Before anything else, copy every record below exactly as it stands.

(RECORDS TO USE begins)

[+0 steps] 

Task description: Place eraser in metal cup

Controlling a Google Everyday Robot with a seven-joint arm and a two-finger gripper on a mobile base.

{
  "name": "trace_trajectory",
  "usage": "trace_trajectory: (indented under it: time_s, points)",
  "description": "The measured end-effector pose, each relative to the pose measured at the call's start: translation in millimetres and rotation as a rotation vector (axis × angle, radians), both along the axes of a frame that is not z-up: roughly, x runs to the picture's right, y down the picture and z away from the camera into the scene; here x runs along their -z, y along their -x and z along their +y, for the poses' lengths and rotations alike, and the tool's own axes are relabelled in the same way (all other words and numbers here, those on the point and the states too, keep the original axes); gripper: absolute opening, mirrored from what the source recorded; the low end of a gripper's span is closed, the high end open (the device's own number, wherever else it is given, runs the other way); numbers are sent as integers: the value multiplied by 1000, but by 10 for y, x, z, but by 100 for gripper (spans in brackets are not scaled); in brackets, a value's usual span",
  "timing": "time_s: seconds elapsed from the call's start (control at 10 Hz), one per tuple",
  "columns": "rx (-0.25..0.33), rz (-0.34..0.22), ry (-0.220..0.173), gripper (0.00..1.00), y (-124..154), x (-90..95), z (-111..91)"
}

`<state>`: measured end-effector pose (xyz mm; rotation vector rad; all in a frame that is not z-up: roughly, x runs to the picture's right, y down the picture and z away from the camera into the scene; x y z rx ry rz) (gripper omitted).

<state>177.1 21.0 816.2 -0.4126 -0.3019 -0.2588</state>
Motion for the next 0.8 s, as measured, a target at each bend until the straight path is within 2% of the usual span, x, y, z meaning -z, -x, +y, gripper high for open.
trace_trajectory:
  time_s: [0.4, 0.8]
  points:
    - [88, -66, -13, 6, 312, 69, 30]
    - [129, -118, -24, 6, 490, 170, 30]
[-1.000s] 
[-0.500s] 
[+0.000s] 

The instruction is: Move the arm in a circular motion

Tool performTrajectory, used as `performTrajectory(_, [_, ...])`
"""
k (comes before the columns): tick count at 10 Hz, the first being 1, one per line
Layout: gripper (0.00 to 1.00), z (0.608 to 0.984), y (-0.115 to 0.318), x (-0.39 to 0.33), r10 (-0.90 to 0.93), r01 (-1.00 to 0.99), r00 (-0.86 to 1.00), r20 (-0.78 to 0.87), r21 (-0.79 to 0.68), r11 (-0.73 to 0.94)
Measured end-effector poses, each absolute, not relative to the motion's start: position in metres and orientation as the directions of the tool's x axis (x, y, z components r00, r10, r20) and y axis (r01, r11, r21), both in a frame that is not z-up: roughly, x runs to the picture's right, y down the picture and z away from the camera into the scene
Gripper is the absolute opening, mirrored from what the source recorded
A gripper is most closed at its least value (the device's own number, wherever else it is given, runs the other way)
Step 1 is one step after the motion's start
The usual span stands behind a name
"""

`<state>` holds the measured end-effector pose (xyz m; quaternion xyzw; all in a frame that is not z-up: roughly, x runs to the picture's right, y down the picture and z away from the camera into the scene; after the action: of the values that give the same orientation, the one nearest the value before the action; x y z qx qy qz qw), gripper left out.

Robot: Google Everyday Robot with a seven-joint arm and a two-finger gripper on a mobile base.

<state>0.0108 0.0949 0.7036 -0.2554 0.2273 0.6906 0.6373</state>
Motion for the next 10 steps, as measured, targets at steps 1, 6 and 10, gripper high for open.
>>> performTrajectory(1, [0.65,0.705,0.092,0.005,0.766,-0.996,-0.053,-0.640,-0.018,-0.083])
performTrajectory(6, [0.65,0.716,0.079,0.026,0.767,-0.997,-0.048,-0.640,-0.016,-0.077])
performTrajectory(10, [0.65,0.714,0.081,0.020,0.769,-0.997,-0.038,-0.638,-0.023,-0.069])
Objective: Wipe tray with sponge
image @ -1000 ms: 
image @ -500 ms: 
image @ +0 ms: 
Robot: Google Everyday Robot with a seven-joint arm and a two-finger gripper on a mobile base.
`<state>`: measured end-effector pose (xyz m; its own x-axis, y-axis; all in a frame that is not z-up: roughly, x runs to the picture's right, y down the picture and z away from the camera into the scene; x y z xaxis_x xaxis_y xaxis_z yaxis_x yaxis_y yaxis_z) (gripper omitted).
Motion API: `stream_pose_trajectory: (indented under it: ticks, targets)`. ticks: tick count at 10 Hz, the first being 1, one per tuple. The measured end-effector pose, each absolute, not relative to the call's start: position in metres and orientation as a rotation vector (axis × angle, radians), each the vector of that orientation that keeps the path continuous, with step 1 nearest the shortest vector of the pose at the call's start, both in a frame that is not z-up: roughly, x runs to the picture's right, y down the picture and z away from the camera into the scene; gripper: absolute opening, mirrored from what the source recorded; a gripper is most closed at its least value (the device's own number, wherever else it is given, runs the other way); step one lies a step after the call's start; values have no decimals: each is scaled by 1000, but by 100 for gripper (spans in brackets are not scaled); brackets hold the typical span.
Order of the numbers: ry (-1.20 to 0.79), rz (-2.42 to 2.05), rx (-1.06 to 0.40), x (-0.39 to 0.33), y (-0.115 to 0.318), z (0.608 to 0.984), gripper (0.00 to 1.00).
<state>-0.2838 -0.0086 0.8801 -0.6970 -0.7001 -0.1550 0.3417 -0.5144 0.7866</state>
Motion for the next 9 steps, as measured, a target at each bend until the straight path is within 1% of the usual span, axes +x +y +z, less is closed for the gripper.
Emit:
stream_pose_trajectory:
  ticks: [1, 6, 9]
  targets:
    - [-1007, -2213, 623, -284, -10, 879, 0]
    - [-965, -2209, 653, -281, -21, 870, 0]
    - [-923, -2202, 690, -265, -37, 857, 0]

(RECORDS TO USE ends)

### SOLVED EXERCISE:
[+0 steps] 

Task description: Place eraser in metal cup

Controlling a Google Everyday Robot with a seven-joint arm and a two-finger gripper on a mobile base.

{
  "name": "trace_trajectory",
  "usage": "trace_trajectory: (indented under it: time_s, points)",
  "description": "The measured end-effector pose, each relative to the pose measured at the call's start: translation in millimetres and rotation as a rotation vector (axis × angle, radians), both along the axes of a frame that is not z-up: roughly, x runs to the picture's right, y down the picture and z away from the camera into the scene; here x runs along their -z, y along their -x and z along their +y, for the poses' lengths and rotations alike, and the tool's own axes are relabelled in the same way (all other words and numbers here, those on the point and the states too, keep the original axes); gripper: absolute opening, mirrored from what the source recorded; the low end of a gripper's span is closed, the high end open (the device's own number, wherever else it is given, runs the other way); numbers are sent as integers: the value multiplied by 1000, but by 10 for y, x, z, but by 100 for gripper (spans in brackets are not scaled); in brackets, a value's usual span",
  "timing": "time_s: seconds elapsed from the call's start (control at 10 Hz), one per tuple",
  "columns": "rx (-0.25..0.33), rz (-0.34..0.22), ry (-0.220..0.173), gripper (0.00..1.00), y (-124..154), x (-90..95), z (-111..91)"
}

`<state>`: measured end-effector pose (xyz mm; rotation vector rad; all in a frame that is not z-up: roughly, x runs to the picture's right, y down the picture and z away from the camera into the scene; x y z rx ry rz) (gripper omitted).

<state>177.1 21.0 816.2 -0.4126 -0.3019 -0.2588</state>
Motion for the next 0.8 s, as measured, a target at each bend until the straight path is within 2% of the usual span, x, y, z meaning -z, -x, +y, gripper high for open.
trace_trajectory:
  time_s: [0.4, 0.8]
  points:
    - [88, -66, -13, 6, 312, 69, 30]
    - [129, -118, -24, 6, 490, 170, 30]
[-1.000s] 
[-0.500s] 
[+0.000s] 

The instruction is: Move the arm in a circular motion

Tool performTrajectory, used as `performTrajectory(_, [_, ...])`
"""
k (comes before the columns): tick count at 10 Hz, the first being 1, one per line
Layout: gripper (0.00 to 1.00), z (0.608 to 0.984), y (-0.115 to 0.318), x (-0.39 to 0.33), r10 (-0.90 to 0.93), r01 (-1.00 to 0.99), r00 (-0.86 to 1.00), r20 (-0.78 to 0.87), r21 (-0.79 to 0.68), r11 (-0.73 to 0.94)
Measured end-effector poses, each absolute, not relative to the motion's start: position in metres and orientation as the directions of the tool's x axis (x, y, z components r00, r10, r20) and y axis (r01, r11, r21), both in a frame that is not z-up: roughly, x runs to the picture's right, y down the picture and z away from the camera into the scene
Gripper is the absolute opening, mirrored from what the source recorded
A gripper is most closed at its least value (the device's own number, wherever else it is given, runs the other way)
Step 1 is one step after the motion's start
The usual span stands behind a name
"""

`<state>` holds the measured end-effector pose (xyz m; quaternion xyzw; all in a frame that is not z-up: roughly, x runs to the picture's right, y down the picture and z away from the camera into the scene; after the action: of the values that give the same orientation, the one nearest the value before the action; x y z qx qy qz qw), gripper left out.

Robot: Google Everyday Robot with a seven-joint arm and a two-finger gripper on a mobile base.

<state>0.0108 0.0949 0.7036 -0.2554 0.2273 0.6906 0.6373</state>
Motion for the next 10 steps, as measured, targets at steps 1, 6 and 10, gripper high for open.
>>> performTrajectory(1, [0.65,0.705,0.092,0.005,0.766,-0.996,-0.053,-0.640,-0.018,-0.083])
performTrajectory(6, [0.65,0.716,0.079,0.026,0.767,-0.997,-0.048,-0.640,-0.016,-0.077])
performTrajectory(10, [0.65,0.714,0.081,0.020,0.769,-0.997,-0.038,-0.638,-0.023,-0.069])
Objective: Wipe tray with sponge
image @ -1000 ms: 
image @ -500 ms: 
image @ +0 ms: 
Robot: Google Everyday Robot with a seven-joint arm and a two-finger gripper on a mobile base.
`<state>`: measured end-effector pose (xyz m; its own x-axis, y-axis; all in a frame that is not z-up: roughly, x runs to the picture's right, y down the picture and z away from the camera into the scene; x y z xaxis_x xaxis_y xaxis_z yaxis_x yaxis_y yaxis_z) (gripper omitted).
Motion API: `stream_pose_trajectory: (indented under it: ticks, targets)`. ticks: tick count at 10 Hz, the first being 1, one per tuple. The measured end-effector pose, each absolute, not relative to the call's start: position in metres and orientation as a rotation vector (axis × angle, radians), each the vector of that orientation that keeps the path continuous, with step 1 nearest the shortest vector of the pose at the call's start, both in a frame that is not z-up: roughly, x runs to the picture's right, y down the picture and z away from the camera into the scene; gripper: absolute opening, mirrored from what the source recorded; a gripper is most closed at its least value (the device's own number, wherever else it is given, runs the other way); step one lies a step after the call's start; values have no decimals: each is scaled by 1000, but by 100 for gripper (spans in brackets are not scaled); brackets hold the typical span.
Order of the numbers: ry (-1.20 to 0.79), rz (-2.42 to 2.05), rx (-1.06 to 0.40), x (-0.39 to 0.33), y (-0.115 to 0.318), z (0.608 to 0.984), gripper (0.00 to 1.00).
<state>-0.2838 -0.0086 0.8801 -0.6970 -0.7001 -0.1550 0.3417 -0.5144 0.7866</state>
Motion for the next 9 steps, as measured, a target at each bend until the straight path is within 1% of the usual span, axes +x +y +z, less is closed for the gripper.
Emit:
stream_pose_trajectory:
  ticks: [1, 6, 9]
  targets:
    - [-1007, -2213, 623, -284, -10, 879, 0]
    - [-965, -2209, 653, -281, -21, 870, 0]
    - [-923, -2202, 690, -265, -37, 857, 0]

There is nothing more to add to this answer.